John Lurie

La poésie érotique de Hoog


Du 28 juin au 16 septembre 2007

La poésie érotique de Hoog

Dans le cadre de la onzième édition de la série ZONE LIBRE, le Musée des beaux-arts présente, du 28 juin au 16 septembre 2007, l’exposition La poésie érotique de Hoog qui réunit une cinquantaine d’œuvres sur papier de l’artiste américain John Lurie.

Musicien (membre du groupe The Lounge Lizards), acteur (il joua notamment dans Stranger than Paradise et Down by Law, de Jim Jarmush, ainsi que dans la série télévisée Fishing with John) et réalisateur de renom, John Lurie est également artiste plasticien. Restée jusqu’à tout récemment secrète, cette part de son œuvre n’en est pas moins profondément originale et troublante. Sexe, violence, désespoir et humour noir sont au programme. Tributaires d’une esthétique punk, les œuvres réunies dans l’exposition livrent une vision sombre, anticonformiste et ubuesque de la condition humaine et de la nature.

John Lurie a exposé pour la première fois à l’Anton Kern Gallery de New York en 2004. En 2006, le P.S.1 Contemporary Art Center de New York lui consacrait aussi une exposition. La poésie érotique de Hoog est sa première exposition dans un musée. Né en 1952 à Minneapolis, John Lurie vit et travaille à New York.

Stéphane Aquin, conservateur de l’art contemporain au Musée des beaux-arts de Montréal, est responsable de la série ZONE LIBRE.  Cette série, consacrée à des projets en art actuel, bénéficie du soutien de Pratt & Whitney Canada.

Le Musée des beaux-arts de Montréal bénéficie du soutien du Conseil des Arts du Canada pour sa programmation en art contemporain.

 

Sept questions pour John Lurie

 

À quel genre de questions aimez-vous répondre ?
Pas des questions comme celle-ci.

Vous peignez depuis plus de trente ans, mais il y a seulement cinq ans que vous avez décidé d’exposer. Pourquoi ?
Dans les années quatre-vingt, je peignais beaucoup et j’étais déjà connu par les Lounge Lizards, et par mes films et ceux dans lesquels j’avais joué. Je voyais des amis à moi, comme Basquiat, Schnabel et Clemente, qui recevaient des sommes indécentes pour leur travail. Il était trop tard, je ne pouvais plus exposer, car j’aurais eu l’air de prendre le train en marche, et d’une certaine manière de vouloir occuper tout le terrain – il fait de la musique, il réalise des films, il est acteur, et maintenant il peint –, il se prend pour qui, ce type ? Et puis j’ai été malade. J’étais très isolé, et j’ai commencé à peindre à plein temps. Mon ami James Nares est passé, il a vu la montagne de travail et il a dit : « Il faut que tu exposes. » Et il m’a mis en contact avec l’Anton Kern Gallery.
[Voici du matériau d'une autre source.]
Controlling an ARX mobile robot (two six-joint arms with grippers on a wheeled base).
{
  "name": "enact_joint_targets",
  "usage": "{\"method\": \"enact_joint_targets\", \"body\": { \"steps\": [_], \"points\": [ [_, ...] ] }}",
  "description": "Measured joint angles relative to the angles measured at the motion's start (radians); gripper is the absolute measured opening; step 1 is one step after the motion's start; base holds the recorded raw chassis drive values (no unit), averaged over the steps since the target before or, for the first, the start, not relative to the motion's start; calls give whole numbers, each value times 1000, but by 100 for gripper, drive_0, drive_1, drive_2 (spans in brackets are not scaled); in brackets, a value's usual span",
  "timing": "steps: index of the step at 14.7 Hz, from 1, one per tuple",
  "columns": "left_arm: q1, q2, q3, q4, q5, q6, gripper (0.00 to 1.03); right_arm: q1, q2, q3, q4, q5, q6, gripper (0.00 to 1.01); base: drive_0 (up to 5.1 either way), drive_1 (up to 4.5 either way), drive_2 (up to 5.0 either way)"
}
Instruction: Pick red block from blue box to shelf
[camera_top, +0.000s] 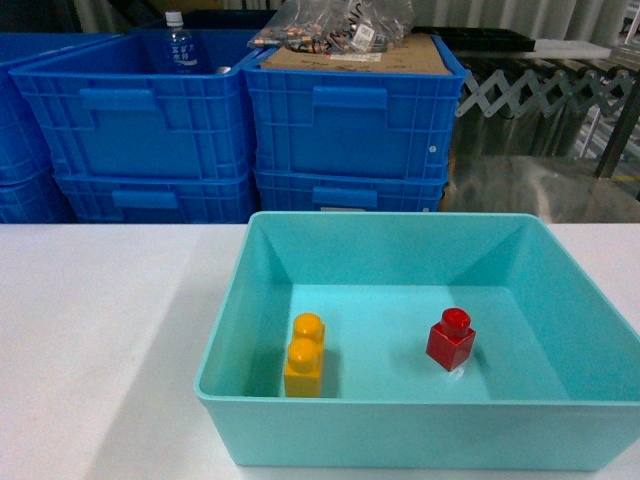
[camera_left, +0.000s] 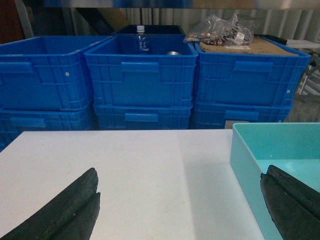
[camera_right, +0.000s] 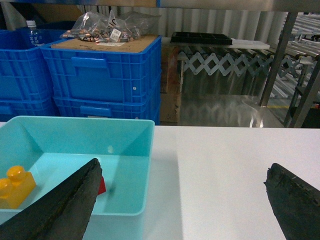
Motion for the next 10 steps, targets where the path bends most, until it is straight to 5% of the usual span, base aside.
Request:
{"method": "enact_joint_targets", "body": {
  "steps": [10],
  "points": [
    [0,0,0,0,0,0,98,0,0,0,0,0,0,98,0,0,0]
  ]
}}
L’oiseau n’a vraiment pas de visage

Prévoyez-vous jouer dans d'autres films ?
Maintenant je ne joue que dans les films d'Abraham Zapruder.

Trouvez-vous plus amusant de peindre le règne animal plutôt que l’homme, et avez-vous un personnage favori, récurrent, dans vos peintures ?
Je n’en ai pas la moindre idée. Je ne sais pas comment cela fonctionne. Je travaille dans une sorte d’état hypnotique, du moins quand les choses vont bien. Je ne reprends pas intentionnellement les mêmes personnages. Il y avait une espèce de petit singe dans Heureux comme un pénis qui est revenu souvent, mais dernièrement il avait disparu.

Quand donnez-vous un titre à vos peintures ?
Le titre me vient généralement quand l’œuvre est aux trois quarts achevée. Si je pars d’un titre, la peinture paraît forcée, sans vie. Mais les titres ne sont que des titres. Si les titres sont plus importants que les peintures, alors j’ai échoué lamentablement.

Croyez-vous que le fait de vivre à New York influence votre travail ?
Vous savez, je ne me plais plus beaucoup ici. Mes œuvres m’ouvrent des fenêtres.

Une dernière pensée, en conclusion ?
Toutes les pensées sont des conclusions.